■ **WHAT THIS TASK INVOLVES**
Your answer must be every line of the data that holds the string "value".

(Beginning of DATASET SECTION)

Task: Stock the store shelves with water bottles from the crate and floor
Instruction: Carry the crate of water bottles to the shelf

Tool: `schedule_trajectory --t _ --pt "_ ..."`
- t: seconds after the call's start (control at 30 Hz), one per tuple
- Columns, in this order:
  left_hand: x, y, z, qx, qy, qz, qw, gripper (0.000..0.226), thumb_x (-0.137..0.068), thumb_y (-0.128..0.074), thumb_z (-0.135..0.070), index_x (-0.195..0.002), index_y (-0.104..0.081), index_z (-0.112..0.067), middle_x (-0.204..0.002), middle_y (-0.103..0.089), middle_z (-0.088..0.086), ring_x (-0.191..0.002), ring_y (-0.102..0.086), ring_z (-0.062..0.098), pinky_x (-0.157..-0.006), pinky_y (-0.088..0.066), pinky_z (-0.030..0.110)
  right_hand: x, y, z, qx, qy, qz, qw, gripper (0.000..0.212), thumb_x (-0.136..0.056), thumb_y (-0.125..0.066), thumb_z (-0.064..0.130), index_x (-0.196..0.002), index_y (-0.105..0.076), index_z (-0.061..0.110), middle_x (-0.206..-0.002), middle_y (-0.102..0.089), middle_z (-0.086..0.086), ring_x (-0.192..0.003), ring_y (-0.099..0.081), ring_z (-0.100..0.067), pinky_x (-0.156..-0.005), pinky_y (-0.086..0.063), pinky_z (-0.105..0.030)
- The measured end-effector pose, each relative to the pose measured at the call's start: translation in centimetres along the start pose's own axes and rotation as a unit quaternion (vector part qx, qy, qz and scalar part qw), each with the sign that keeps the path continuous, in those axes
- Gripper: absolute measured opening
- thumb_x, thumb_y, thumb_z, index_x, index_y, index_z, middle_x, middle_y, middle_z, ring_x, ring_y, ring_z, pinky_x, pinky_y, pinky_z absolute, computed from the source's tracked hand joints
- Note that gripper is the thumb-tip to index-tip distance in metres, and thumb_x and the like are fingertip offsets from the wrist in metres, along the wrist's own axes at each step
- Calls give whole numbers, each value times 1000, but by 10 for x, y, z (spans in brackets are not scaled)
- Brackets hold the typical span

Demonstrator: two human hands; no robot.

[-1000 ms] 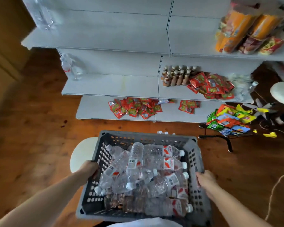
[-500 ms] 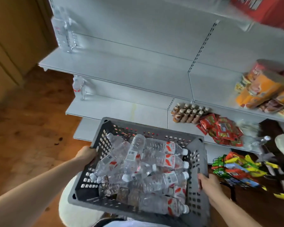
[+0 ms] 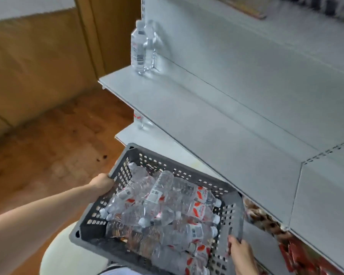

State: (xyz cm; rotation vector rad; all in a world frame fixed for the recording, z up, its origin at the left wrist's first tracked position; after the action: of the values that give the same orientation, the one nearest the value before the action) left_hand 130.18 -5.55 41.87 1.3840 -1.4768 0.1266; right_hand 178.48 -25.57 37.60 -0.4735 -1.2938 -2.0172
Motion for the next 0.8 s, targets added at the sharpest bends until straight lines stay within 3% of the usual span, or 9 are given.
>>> schedule_trajectory --t 0.07,0.13,0.3,0.47,0.6,0.67,0.73,0.8 --pt "-1 3 -11 16 17 -8 1000 29 -99 -44 -6 -73 -58 -7 -60 -60 6 -42 -53 14 -40 -39 21 -18 -1 32 17 17 24 999 34 -94 -62 24 -82 -70 -7 -76 -69 -21 -72 -63 -30 -67 -47 -36" --pt "-3 7 -19 22 23 -20 999 29 -100 -44 -9 -75 -59 -8 -65 -61 6 -47 -55 15 -41 -40 22 -41 -7 53 20 30 28 999 32 -94 -64 21 -75 -68 -4 -66 -67 -18 -68 -63 -29 -67 -50 -37" --pt "4 25 -16 56 43 -50 996 23 -98 -47 -15 -85 -63 -6 -75 -66 10 -63 -62 23 -58 -50 29 -75 -29 87 18 77 56 995 32 -95 -62 8 -64 -55 6 -41 -55 -7 -51 -55 -28 -64 -47 -45" --pt "20 56 -30 60 29 -90 994 24 -95 -46 -15 -75 -58 -13 -71 -64 6 -61 -60 20 -54 -45 26 -66 -44 128 1 109 69 992 35 -93 -65 13 -62 -58 -2 -45 -58 -15 -56 -57 -31 -68 -51 -45" --pt "23 94 -40 60 14 -131 989 19 -96 -47 -19 -89 -64 -12 -82 -68 6 -70 -63 21 -57 -46 27 -34 -64 167 -38 111 105 987 25 -93 -63 2 -78 -61 -17 -74 -62 -28 -69 -56 -33 -71 -43 -38" --pt "19 115 -39 66 13 -147 987 19 -97 -47 -22 -96 -64 -13 -88 -70 6 -78 -67 23 -63 -52 30 -29 -82 180 -49 114 113 986 24 -93 -64 3 -80 -61 -17 -79 -64 -29 -74 -57 -34 -73 -43 -39" --pt "8 134 -35 79 15 -153 985 20 -99 -48 -25 -101 -64 -14 -95 -72 6 -87 -71 24 -73 -57 34 -15 -107 198 -51 126 137 981 24 -95 -59 0 -74 -58 -12 -61 -63 -20 -65 -57 -30 -66 -44 -36" --pt "-9 153 -26 92 17 -155 983 20 -100 -48 -28 -104 -62 -14 -98 -71 7 -89 -71 24 -73 -57 34 -13 -140 216 -64 121 152 979 22 -96 -54 -6 -75 -56 -10 -38 -54 0 -50 -55 -21 -53 -42 -30"
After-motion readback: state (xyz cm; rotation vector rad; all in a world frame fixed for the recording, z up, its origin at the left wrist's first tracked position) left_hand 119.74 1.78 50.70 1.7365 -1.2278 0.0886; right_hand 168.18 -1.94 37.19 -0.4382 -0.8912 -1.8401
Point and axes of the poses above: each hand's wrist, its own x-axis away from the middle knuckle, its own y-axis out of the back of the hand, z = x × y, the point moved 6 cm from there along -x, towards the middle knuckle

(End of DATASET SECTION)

■ **OUTPUT**
- Calls give whole numbers, each value times 1000, but by 10 for x, y, z (spans in brackets are not scaled)
State: (xyz cm; rotation vector rad; all in a world frame fixed for the recording, z up, its origin at the left wrist's first tracked position; after the action: of the values that give the same orientation, the one nearest the value before the action) left_hand 130.18 -5.55 41.87 1.3840 -1.4768 0.1266; right_hand 178.48 -25.57 37.60 -0.4735 -1.2938 -2.0172

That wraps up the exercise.